A line belongs in the answer only if it contains the word "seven"; copy every such line from the listing below.

## [Records supplied]
>>>>
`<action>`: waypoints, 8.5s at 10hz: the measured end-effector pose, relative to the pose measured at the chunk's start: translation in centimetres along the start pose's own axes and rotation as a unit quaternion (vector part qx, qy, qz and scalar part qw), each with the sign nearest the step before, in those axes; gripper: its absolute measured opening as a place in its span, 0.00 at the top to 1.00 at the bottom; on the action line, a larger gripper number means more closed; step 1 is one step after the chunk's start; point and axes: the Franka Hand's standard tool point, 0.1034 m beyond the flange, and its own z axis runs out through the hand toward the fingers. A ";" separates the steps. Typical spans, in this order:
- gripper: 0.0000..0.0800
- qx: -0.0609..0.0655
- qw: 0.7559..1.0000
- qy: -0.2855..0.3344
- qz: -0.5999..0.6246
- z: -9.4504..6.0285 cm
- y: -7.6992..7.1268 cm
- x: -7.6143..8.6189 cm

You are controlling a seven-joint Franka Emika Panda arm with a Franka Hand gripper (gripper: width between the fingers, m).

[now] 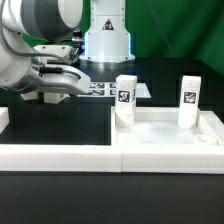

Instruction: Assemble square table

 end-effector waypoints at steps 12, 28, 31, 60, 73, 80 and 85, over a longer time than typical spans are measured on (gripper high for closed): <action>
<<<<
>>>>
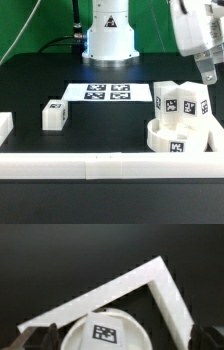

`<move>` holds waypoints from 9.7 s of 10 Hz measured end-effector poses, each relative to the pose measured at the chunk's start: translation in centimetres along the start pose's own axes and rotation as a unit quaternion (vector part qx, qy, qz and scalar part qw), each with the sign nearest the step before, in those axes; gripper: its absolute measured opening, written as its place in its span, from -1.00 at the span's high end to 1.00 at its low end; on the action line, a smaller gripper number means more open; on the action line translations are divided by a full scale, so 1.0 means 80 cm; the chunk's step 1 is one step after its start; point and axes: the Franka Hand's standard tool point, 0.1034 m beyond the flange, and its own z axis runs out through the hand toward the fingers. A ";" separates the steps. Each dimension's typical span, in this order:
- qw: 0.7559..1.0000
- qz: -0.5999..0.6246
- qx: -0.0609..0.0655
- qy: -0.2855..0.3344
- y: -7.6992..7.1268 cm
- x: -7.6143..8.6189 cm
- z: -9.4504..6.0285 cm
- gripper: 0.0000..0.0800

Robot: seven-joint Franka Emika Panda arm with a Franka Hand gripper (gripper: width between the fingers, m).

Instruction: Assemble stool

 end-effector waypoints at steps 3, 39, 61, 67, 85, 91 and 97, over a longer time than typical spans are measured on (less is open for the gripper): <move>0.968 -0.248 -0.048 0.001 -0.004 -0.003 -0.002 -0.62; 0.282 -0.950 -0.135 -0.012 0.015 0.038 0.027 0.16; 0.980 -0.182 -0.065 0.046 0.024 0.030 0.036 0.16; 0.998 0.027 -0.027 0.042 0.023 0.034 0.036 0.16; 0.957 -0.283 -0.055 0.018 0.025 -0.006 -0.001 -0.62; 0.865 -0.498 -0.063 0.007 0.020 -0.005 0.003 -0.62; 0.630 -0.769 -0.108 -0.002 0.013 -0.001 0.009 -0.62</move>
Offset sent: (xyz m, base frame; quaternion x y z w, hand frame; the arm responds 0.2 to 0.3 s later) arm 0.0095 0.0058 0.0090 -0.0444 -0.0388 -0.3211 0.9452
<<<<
## [Task result]
You are controlling a seven-joint Franka Emika Panda arm with a Franka Hand gripper (gripper: width between the fingers, m).
Robot: seven-joint Franka Emika Panda arm with a Franka Hand gripper (gripper: width between the fingers, m).

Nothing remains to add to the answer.